What to Do?? ** TRIGGERING **

Disclosure: this is not a topic that I would normally write about, yet I need to put the thoughts down.

My husband and I have been growing apart for some time. It has been a long time since there has been any sort of intimacy ( kissing, hugging, not even talking about sex). Recently, he has become even more like a roommate, only talking about what needs to be done and who will complete the task.

Yes, I have PTSD, yet I am also a person and would like to feel like another is attracted to me and wants to spend time with me. For those who do not agree with alternative lifestyles, you may want to stop reading.

A little over a month ago, I brought up the idea of an open marriage. Even 5 years ago I would have told someone thinking this that they were crazy. I may have even thought less of them. I feel bad for judging others with very little information.

I want us both to be happy and get our emotional as well as other needs met. Realistically, neither of us is completely meeting the needs of the other. Being in a house with a person with a mental illness has to be difficult. Therapy was over telehealth and things are heard, habits are noticed more, and then there is being in the same area 24/7.
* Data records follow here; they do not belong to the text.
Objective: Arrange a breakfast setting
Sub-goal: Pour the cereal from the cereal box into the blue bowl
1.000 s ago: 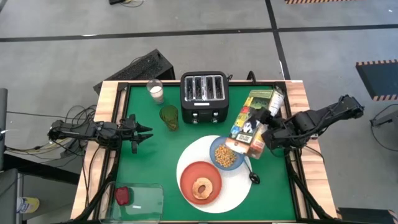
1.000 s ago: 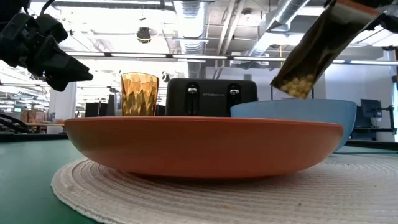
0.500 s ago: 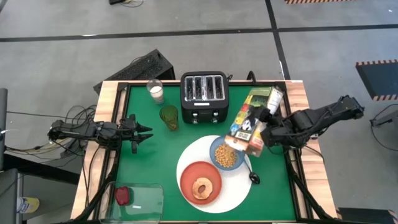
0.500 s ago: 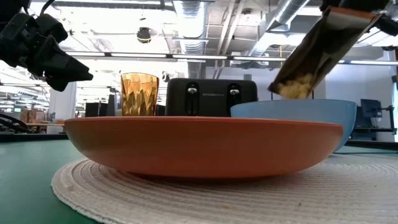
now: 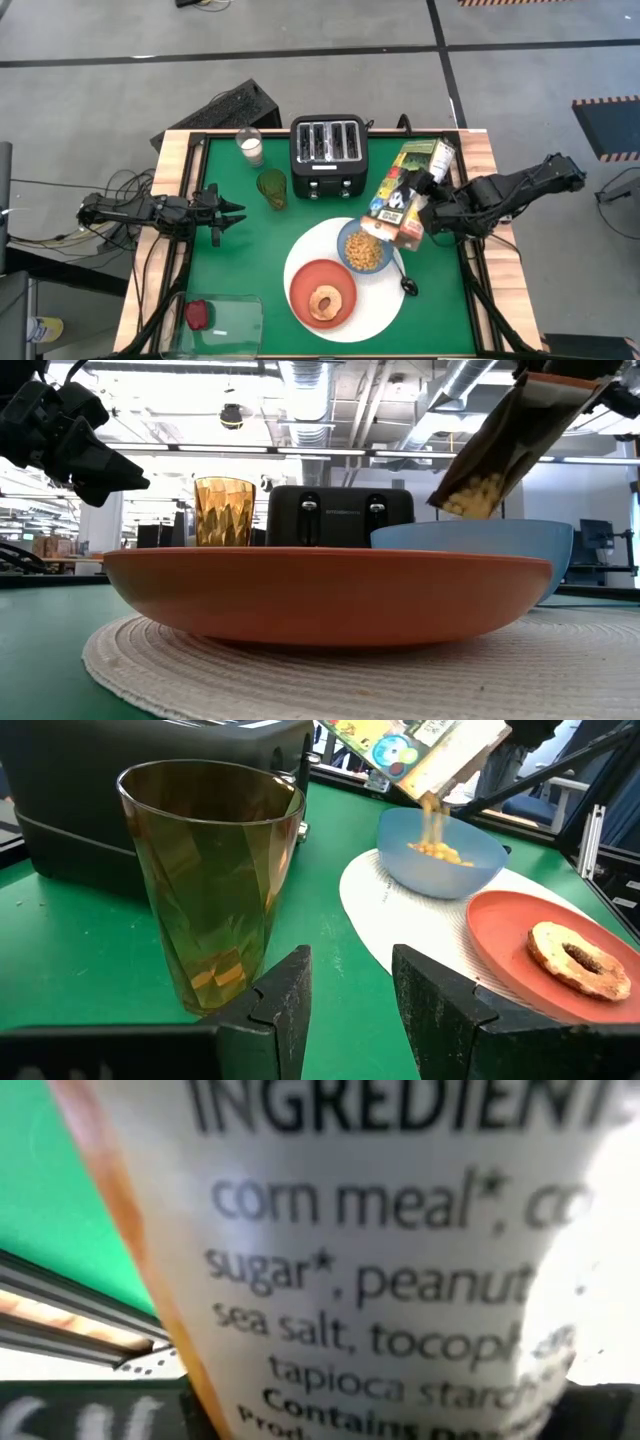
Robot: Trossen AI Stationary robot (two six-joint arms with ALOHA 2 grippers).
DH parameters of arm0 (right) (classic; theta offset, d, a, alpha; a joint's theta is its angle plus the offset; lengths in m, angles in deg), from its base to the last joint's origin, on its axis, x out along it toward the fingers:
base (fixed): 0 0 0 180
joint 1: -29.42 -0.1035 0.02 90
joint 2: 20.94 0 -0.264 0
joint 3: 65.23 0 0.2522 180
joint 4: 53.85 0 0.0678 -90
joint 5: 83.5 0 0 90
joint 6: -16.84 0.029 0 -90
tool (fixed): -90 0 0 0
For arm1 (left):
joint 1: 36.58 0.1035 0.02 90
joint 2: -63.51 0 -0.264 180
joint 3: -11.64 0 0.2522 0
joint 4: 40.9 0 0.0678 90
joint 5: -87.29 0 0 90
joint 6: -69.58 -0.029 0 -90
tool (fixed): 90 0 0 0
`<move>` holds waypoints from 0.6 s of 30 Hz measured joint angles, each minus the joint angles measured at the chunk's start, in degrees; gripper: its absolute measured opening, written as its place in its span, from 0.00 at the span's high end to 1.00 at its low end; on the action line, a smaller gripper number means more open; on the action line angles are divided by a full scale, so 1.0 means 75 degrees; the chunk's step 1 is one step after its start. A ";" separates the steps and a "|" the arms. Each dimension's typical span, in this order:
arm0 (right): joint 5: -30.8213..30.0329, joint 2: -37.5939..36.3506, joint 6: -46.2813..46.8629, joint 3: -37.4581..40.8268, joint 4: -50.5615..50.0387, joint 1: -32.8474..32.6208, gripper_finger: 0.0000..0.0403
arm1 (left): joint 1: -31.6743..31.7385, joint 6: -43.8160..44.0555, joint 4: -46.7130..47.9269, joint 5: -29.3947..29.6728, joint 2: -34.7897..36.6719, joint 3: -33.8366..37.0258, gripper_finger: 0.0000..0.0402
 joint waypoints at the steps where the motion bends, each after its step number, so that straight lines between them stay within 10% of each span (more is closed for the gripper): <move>1: -0.0003 0.0000 0.0021 0.0000 -0.0011 -0.0020 0.51 | 0.0000 0.0000 0.0000 0.0000 0.0002 0.0000 0.68; 18: 0.0052 0.0000 -0.0106 0.0000 0.0067 0.0102 0.51 | 0.0001 0.0000 0.0000 0.0000 0.0003 0.0000 0.68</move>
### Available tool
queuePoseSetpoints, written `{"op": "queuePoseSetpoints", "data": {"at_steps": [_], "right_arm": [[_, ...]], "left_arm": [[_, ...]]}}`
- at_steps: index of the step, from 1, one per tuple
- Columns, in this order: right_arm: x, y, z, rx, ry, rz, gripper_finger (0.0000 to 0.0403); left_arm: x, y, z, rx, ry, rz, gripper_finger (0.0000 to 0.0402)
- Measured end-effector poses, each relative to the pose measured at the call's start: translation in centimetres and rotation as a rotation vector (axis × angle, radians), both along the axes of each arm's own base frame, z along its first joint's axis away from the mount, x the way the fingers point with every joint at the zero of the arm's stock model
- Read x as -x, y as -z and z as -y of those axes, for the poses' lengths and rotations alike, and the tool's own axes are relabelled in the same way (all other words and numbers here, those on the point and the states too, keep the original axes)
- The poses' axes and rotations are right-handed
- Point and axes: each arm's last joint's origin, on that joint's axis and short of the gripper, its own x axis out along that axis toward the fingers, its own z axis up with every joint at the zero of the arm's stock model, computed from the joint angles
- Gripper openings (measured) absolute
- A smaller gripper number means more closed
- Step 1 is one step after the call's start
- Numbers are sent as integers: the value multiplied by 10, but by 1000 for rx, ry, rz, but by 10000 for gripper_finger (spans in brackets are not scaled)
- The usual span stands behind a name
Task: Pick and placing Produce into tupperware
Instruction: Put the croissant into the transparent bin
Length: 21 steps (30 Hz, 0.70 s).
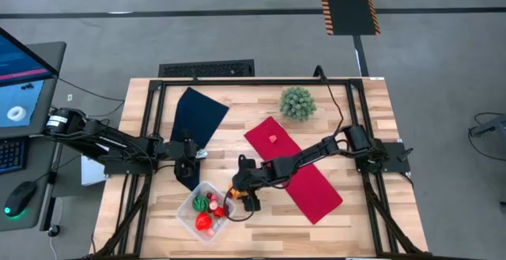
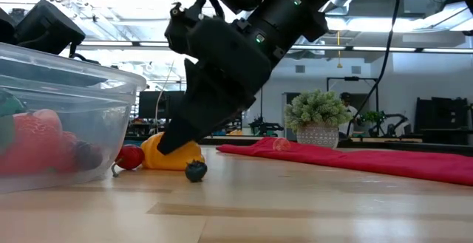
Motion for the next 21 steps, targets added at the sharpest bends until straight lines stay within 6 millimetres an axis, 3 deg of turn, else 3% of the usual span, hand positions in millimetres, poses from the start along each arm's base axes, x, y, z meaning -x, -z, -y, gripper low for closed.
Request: {"op": "queuePoseSetpoints", "data": {"at_steps": [12,21], "right_arm": [[-1,2,9,-66,71,-37,266],[-2,0,13,-95,72,-48,193]], "left_arm": [[0,0,0,0,0,0,181],[0,0,0,0,0,0,181]]}}
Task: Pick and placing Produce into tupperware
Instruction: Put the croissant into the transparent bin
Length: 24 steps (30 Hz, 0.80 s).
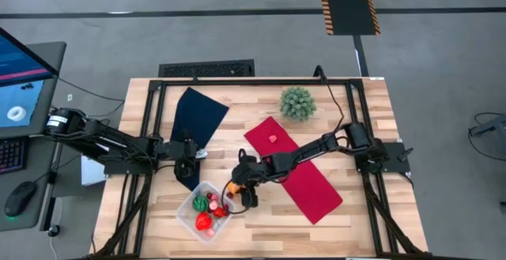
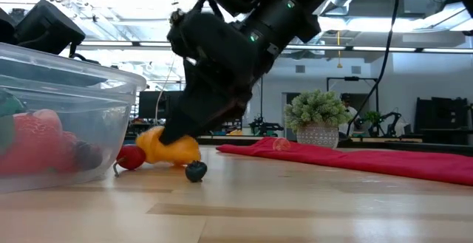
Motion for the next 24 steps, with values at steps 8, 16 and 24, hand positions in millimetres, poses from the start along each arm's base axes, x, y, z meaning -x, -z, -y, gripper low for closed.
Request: {"op": "queuePoseSetpoints", "data": {"at_steps": [8,16,24], "right_arm": [[0,-2,0,-1,0,1,196],[2,0,0,-1,3,-28,174],[3,1,0,-1,3,-33,174]], "left_arm": [[0,0,0,0,0,0,180],[0,0,0,0,0,0,180],[0,0,0,0,0,0,180]]}}
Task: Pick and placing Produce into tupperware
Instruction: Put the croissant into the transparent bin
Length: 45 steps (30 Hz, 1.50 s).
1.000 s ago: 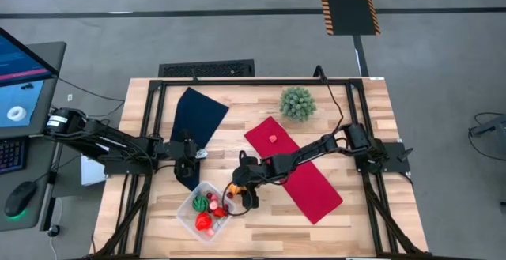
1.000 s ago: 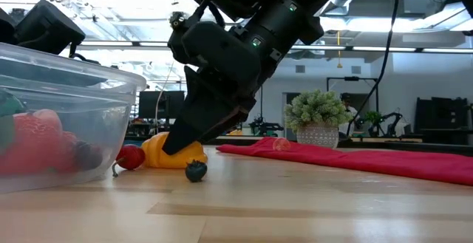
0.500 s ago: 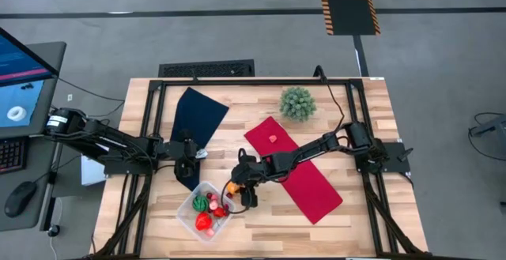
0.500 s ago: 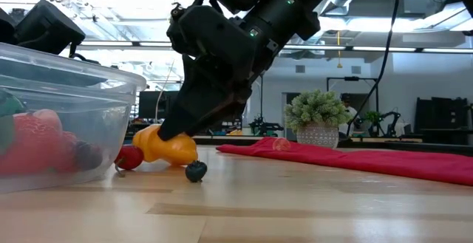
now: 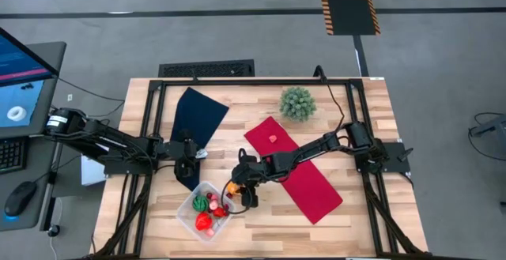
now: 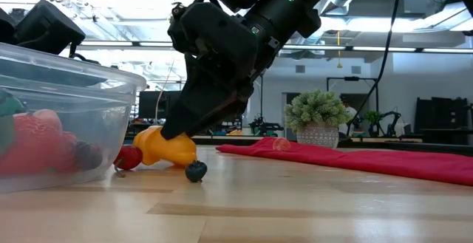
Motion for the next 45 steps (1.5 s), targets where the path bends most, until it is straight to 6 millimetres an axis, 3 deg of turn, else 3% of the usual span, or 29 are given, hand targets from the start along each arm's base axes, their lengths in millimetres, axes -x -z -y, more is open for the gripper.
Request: {"op": "queuePoseSetpoints", "data": {"at_steps": [20,27,38,45], "right_arm": [[11,-20,9,96,38,-35,153],[9,-22,11,110,32,-35,147],[0,-45,12,159,15,-33,121],[5,-43,15,141,57,-107,125]], "left_arm": [[0,0,0,0,0,3,180],[0,0,0,0,0,4,180],[0,0,0,0,0,5,180],[0,0,0,0,0,5,180]]}}
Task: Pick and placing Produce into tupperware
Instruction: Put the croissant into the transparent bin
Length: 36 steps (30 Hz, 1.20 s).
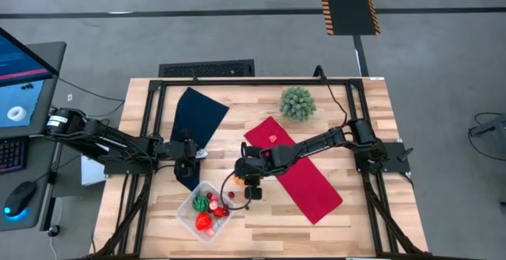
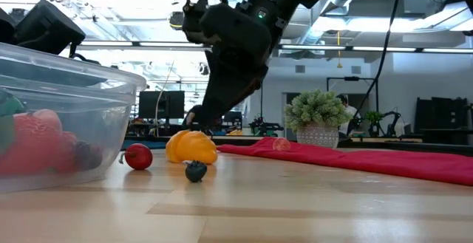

I have been talking to someone who I am interested in, yet because of my mental health and physical issues, I am terrified of rejection. It is hard to put myself out there. Any person is going to see the scars from my self harm that are like a neon sign on my arm. Can anybody even get past those to begin to get to know me? Will they think of me as “crazy”?

Maybe I am making to much of those thoughts, yet they are there. How do I explain that yes I have kids, yet they live with their dad and not all of them speak to me. Even writing this I feel like a train wreck. Maybe someone will be able to understand that I have a therapist to discuss my issues with. I have given this a lot of thought and research before bringing it up to my spouse. Will a person be willing to take a chance?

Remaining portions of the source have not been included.